Le cœur, le bon sens, l’amour, la tolérance, ne pourront pas être remplacés par des lois absurdes au sein d’un monde qui l’est tout autant.
Donner la mort ? La question que l’on doit se poser est : qui offrira ce cadeau fatal ? Une fois reçu, plus question de le reprendre même s’il ne convenait pas à celui à qui il était destiné, et ça, peut-on le savoir et comment ???
Reste aussi à définir ce qu’est réellement cette euthanasie dont on parle tant. Car pour moi, comme pour beaucoup d’entre nous, laisser partir quelqu’un en débranchant une machine, alors même que le corps de la personne ne dispose pas des fonctions minimums pour pouvoir se maintenir en vie, n’est pas à mon sens de l’euthanasie, c’est un acte de charité, ce n’est pas donner la mort, c’est respecter la vie.

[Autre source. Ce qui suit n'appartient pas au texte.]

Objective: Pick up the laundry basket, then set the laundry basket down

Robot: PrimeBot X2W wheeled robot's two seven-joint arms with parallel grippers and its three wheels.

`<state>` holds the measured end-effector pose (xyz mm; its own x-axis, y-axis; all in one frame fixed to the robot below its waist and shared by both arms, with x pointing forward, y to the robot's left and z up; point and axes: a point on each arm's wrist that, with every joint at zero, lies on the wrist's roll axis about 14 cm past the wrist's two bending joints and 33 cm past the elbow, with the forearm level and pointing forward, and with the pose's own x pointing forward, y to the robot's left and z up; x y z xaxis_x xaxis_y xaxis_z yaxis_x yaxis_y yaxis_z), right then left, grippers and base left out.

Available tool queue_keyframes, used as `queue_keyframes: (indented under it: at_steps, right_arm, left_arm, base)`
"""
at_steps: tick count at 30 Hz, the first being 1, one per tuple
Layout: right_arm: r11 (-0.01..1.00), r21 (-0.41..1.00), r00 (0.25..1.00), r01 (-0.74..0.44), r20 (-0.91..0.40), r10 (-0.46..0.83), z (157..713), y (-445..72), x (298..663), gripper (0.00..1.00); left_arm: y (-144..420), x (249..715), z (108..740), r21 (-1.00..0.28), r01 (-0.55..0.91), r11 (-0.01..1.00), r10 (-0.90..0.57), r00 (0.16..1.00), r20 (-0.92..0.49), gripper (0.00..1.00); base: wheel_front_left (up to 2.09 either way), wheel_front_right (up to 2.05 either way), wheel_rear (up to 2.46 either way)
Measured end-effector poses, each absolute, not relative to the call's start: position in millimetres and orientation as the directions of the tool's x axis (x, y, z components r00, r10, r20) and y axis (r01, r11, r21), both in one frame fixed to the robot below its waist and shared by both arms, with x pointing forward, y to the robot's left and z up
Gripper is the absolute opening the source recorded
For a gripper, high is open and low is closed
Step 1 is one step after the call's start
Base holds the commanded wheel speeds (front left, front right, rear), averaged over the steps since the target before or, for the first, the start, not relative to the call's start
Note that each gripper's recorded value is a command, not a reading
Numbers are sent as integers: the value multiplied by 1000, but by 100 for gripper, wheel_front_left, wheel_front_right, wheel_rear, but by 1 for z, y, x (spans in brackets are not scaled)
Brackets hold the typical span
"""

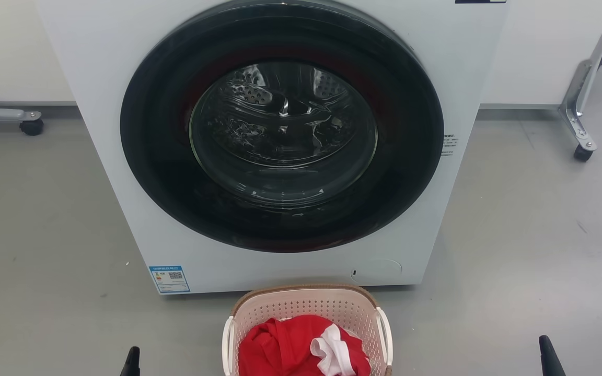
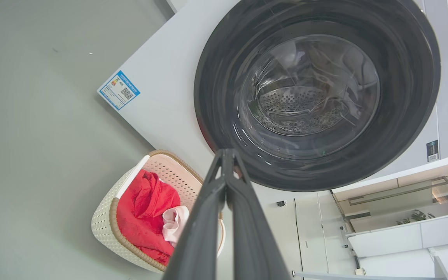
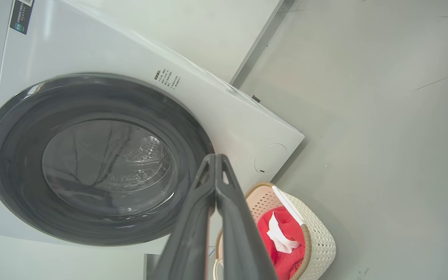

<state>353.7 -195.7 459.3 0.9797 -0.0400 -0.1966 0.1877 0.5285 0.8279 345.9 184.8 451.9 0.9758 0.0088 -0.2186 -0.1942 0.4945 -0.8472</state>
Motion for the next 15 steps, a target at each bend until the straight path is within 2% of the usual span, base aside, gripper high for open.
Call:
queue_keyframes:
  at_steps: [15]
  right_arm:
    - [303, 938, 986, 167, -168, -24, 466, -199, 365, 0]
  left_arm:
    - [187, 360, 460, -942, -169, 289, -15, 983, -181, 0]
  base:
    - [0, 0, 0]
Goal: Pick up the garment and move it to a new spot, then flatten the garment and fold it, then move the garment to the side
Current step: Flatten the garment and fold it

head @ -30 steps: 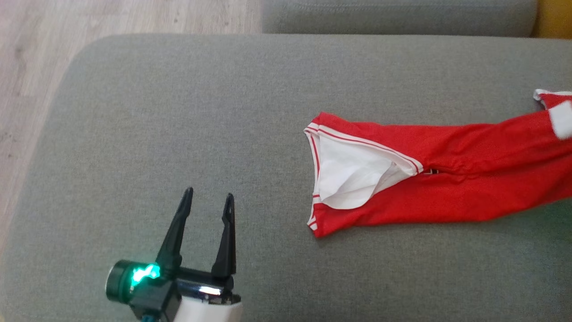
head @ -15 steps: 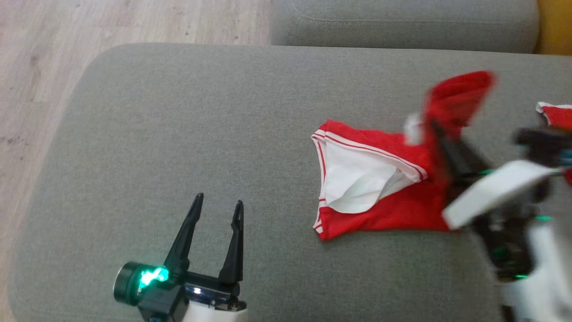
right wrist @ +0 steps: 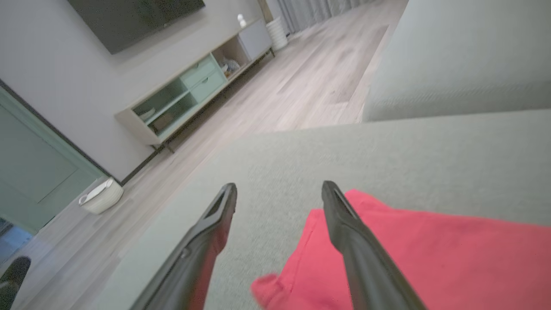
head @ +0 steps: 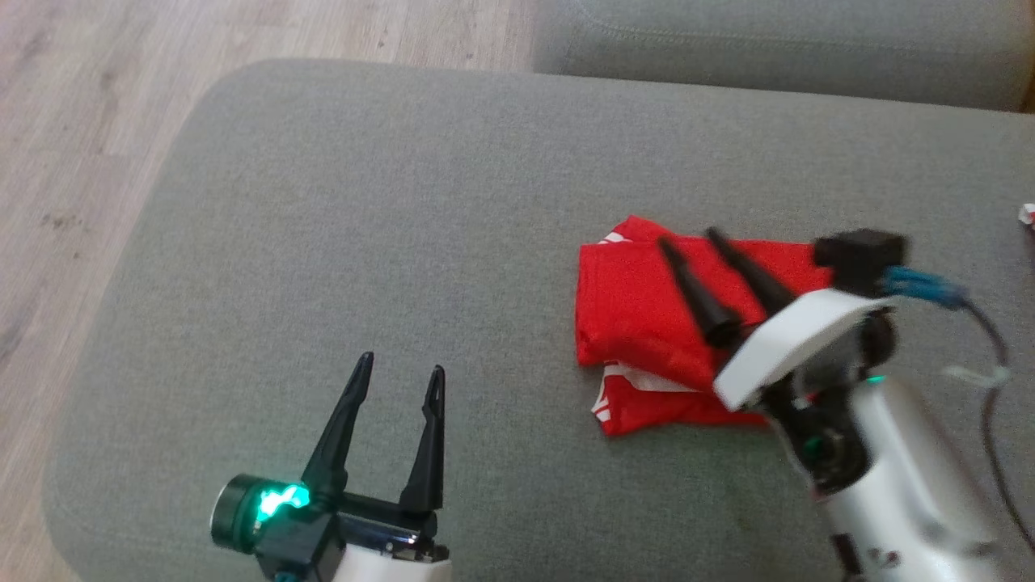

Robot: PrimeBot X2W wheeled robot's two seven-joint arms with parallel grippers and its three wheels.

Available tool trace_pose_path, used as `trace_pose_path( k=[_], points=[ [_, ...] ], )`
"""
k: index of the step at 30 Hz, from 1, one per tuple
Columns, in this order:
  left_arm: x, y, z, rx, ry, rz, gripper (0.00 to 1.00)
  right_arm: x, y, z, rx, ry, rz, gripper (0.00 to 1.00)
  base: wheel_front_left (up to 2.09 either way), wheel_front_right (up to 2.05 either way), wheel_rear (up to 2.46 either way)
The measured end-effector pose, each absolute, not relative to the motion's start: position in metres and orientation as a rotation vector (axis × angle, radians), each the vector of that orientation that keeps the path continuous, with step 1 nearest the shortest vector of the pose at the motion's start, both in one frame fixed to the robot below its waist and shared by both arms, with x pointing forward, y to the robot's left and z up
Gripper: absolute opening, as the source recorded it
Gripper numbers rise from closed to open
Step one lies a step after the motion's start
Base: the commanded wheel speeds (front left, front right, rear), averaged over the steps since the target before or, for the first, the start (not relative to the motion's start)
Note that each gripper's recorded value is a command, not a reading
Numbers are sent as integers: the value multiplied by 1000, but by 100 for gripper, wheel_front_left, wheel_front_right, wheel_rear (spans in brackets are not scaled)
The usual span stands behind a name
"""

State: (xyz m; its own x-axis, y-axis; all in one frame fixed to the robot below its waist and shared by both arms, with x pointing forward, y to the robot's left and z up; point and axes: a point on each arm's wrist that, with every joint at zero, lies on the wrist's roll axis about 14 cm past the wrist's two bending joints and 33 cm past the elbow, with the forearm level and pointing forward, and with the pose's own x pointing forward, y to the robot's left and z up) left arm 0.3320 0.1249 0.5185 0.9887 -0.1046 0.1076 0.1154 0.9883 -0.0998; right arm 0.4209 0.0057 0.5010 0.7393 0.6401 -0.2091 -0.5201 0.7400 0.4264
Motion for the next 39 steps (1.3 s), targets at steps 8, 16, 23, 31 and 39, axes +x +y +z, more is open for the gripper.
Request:
trace_pose_path(
  k=[8, 16, 23, 31, 39],
  points=[
    [329, 129, 531, -119, -145, -97, 100, 432, -105, 513, 342, 163, 362, 100, 0, 0, 0],
    [313, 134, 512, -131, -91, -71, 100, 373, -148, 472, 183, 102, 270, 100, 0, 0, 0],
    [306, 142, 495, -120, -44, -47, 100, 335, -152, 453, 134, 116, 229, 100, 0, 0, 0],
    [297, 149, 482, -115, -9, -32, 100, 298, -156, 437, 160, 154, 176, 100, 0, 0, 0],
    [296, 149, 479, -115, 0, -30, 100, 301, -158, 444, 155, 130, 165, 100, 0, 0, 0]
  ],
)
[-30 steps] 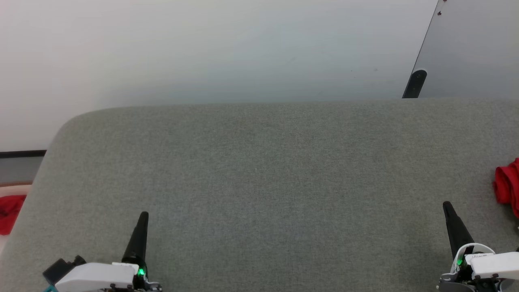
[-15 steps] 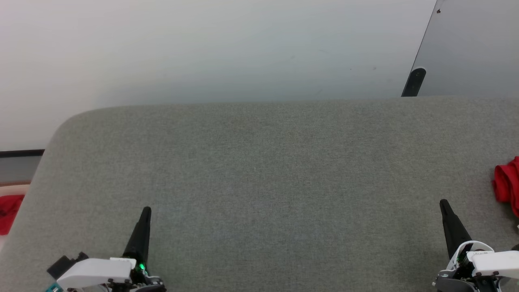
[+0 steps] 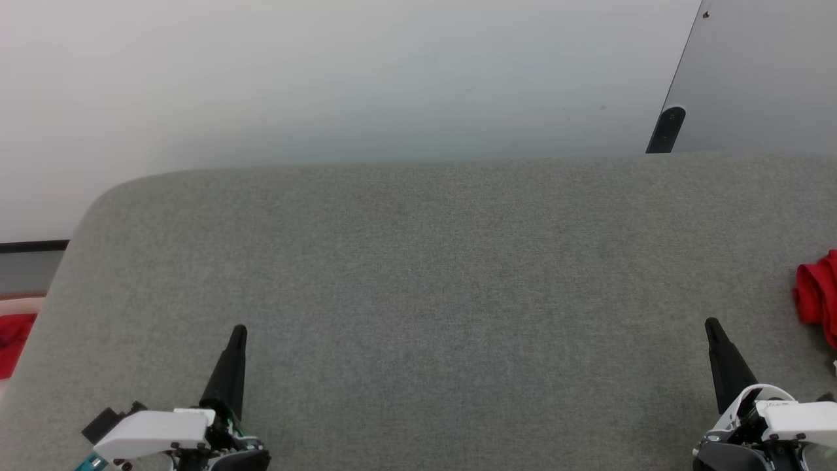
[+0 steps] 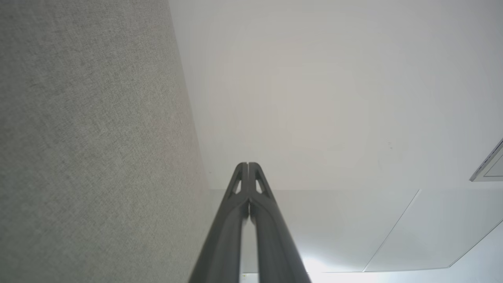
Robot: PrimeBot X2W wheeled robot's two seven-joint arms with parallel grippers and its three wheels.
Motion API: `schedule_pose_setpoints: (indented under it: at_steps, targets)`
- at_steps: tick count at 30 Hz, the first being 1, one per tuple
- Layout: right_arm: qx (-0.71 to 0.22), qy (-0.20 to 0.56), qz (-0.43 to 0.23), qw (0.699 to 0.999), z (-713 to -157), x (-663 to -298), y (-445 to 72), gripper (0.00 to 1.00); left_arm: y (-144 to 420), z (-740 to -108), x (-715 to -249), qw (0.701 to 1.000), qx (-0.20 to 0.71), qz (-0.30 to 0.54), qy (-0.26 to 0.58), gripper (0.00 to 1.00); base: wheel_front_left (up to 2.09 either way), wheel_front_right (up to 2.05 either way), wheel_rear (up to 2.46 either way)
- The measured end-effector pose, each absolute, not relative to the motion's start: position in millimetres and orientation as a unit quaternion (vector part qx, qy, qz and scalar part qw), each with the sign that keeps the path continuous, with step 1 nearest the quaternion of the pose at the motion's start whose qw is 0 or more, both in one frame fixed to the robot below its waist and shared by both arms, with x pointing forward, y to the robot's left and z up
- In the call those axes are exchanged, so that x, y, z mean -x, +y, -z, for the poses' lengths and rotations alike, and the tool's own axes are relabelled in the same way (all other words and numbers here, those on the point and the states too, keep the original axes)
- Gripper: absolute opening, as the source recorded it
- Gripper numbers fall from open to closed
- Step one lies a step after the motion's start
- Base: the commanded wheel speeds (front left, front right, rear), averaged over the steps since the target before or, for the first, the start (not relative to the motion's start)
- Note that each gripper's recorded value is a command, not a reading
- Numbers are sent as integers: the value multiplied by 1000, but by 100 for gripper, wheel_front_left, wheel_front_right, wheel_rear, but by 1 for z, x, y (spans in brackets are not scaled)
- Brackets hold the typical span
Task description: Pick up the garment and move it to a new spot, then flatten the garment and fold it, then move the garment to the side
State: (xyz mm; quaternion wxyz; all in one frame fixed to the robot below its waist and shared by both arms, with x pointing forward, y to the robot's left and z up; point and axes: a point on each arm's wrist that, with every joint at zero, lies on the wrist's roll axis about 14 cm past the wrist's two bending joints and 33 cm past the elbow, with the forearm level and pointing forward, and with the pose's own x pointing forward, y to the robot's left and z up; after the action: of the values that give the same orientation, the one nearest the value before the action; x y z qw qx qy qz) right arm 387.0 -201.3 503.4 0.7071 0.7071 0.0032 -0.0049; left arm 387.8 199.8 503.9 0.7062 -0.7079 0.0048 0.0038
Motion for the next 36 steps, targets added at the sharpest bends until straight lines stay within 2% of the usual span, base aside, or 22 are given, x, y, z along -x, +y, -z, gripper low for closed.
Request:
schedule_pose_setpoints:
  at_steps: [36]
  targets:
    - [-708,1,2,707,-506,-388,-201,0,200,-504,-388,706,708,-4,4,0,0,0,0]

L’acharnement thérapeutique n’a pas sa place dans un monde humanisé… Et il faut beaucoup d’hypocrisie pour accuser d’avoir donné la mort quand on se contente de respecter la vie, même si l’on doit pour cela apaiser la souffrance de la défaillance du corps en permettant une médication fatale. Mais voilà, on aime la polémique, déchaîner les passions autour d’un débat stérile qui n’apportera jamais la solution que l’on aimerait tant : vivre l’éternité en ce monde…
Derniers commentaires

il me parait que ce qu'on appelle les soins palliatifs (exclusifs des soins curatifs devenus inutiles), c'est tout simplement le travail de base des médecins: ne pas laisser souffrir, ne pas s'obstiner pour rien, accompagner le malade et ses proches, faut-il pour cela des chambres spéciales, des lits attribués? je ne sais pas... cela fait de la mort une spécialité, à l'écart de la vie, et çà ne me parait pas bien de séparer ainsi la vie de la mort, opinion personnelle...
il me semble qu'il y a un temps pour les soins palliatifs, et qu'après un certain temps, certains peuvent préférer la mort délivrance plutôt que la continuation de l'agonie, et pour moi, on doit respecter le choix de chacun, ceux qui veulent attendre et ceux qui préfèrent accélérer les choses et ont besoin d'aide pour cela.
ce n'est pas aux autres d'en juger, ce n'est que l'intéressé qui sait ce qu'il peut accepter ou non, en fonction de sa philosophie de vie
il faut savoir que la loi actuelle permet au médecin de prolonger toute vie contre le gré du malade inconscient, puisqu'il est seul à décider de ses actes, déraisonnables ou pas!
je ne veux pas qu'un étranger, fusse-t-il médecin, décide de ma vie!